Anlayamadı ilk anda Çocuk fakat idraki artık hiçte zor olmayan bir durum olduğundan içinde Kız geçen cümleler anlarmış gibi gözlerini Efendi’nin yüzüne kaydırdı. “Neden böyle dediniz?” diye sordu olanları biliyormuş havası yaratarak.

“Çünkü onun niyeti seninle gezip tozmaktı. Seni ciddiye almayacaktı.” dedi Efendi kendi düz mantığı ile.

“iyide zaten bende farklı bir şey düşünmedim hiç.” dese de içinden Çocuk, “Anlıyorum Efendi’m. Zaten milletin diline sakız olmuş bir durumdan meymenet beklenmezdi.” dedi en sakin tavrı ile.

“Ne O? Çabuk unutmuş gibisin…”

“Zaten Başkaları soktu aklıma Efendi’m. Yoksa biz arkadaş olabilirdik ne güzel. Demek ki; arkadaşlığını bile insanların gözü önünde yaşamayacaksın. Hele ki Kız gibi sıcak kanlı biriyle.”

“Sence Kız sıcak kanlı olduğu için mi bu dedikodular böyle yayıldı.”

“İnsanlar Kız’ı başka bir gözle gördükleri için böyle oldu Efendi’m. Bizler, bu şirketler içinde sürekli rekabet halinde olanlar birbirimize çamur atmak için yaşıyoruz sanki. Aslında sadece biraz insani yönden baksak olaylara her şey daha net olacak ve hiçbir dedikoduya gerek kalmayacak. İşte bu kadar basit.”

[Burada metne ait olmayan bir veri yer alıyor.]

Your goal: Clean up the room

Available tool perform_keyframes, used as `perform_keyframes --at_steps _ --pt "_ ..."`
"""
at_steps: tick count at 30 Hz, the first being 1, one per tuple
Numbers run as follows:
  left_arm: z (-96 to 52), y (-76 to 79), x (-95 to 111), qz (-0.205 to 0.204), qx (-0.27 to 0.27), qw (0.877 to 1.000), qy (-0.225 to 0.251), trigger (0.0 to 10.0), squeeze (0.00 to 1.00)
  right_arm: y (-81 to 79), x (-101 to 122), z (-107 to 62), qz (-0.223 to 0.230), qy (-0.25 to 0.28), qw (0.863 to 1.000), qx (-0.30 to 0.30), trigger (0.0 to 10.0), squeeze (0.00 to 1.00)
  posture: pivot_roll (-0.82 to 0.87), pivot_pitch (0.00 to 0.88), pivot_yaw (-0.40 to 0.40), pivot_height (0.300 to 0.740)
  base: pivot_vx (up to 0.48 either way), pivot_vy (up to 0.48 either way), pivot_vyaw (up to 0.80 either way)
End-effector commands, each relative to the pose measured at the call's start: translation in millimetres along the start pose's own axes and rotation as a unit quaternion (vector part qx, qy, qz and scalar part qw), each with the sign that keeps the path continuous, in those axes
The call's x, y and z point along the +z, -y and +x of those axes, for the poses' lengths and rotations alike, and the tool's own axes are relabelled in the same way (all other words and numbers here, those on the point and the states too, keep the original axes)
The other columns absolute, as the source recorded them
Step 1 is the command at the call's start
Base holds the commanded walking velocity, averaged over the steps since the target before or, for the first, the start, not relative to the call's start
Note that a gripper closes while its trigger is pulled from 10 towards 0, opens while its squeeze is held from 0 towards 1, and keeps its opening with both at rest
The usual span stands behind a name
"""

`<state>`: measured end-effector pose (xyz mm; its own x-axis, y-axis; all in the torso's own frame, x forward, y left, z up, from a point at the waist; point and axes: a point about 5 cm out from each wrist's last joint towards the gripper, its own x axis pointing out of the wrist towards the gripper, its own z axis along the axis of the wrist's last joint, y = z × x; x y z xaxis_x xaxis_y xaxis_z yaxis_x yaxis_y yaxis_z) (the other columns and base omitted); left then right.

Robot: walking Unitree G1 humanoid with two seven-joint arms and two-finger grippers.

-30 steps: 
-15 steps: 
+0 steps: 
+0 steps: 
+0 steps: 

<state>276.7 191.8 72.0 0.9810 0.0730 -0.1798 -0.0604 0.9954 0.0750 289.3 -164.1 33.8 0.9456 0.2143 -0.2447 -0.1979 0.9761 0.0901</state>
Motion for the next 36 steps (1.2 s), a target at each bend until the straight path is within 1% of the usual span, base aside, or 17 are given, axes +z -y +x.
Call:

Efendi alması gerekenleri bir anda alıverdi Çocuk’un ağzından ve bir kez daha ona olan saygısı daha da belirginleşti. Bugün olduğu gibi, diğer personeline karşı Çocuk’u koruduğu her anda ne kadar haklı olduğunu bir kez daha yineledi. Göz ucuyla süzerken trafiğin müsait olduğu anlarda Çocuk’u aslında ne kadar üzgün ve buruk olduğunu fark etti. Sormak istedi, samimiyet sınırlarını genişletmek ona göre olamayacağından vazgeçti. Çocuk’un inmesi gereken uygun yere geldiklerinde yapabildiği ise sadece en samimi tavrı ile Çocuk’un elini sıkmaktı.

Arabadan inişinin hemen ardından isyan etmek geldi içinden Çocuk’un. Artık Kız ile ilgili duyduklarından ilk kez bıkmıştı. Yüzü ekşidi, beyine yapılan bu hücumun anlamsızlığını vücudundan atmak istercesine ağlamak istedi. Fakat bu sefer yapmamalıydı.

1 yorum:

Adsız dedi ki...

neden olmasin:)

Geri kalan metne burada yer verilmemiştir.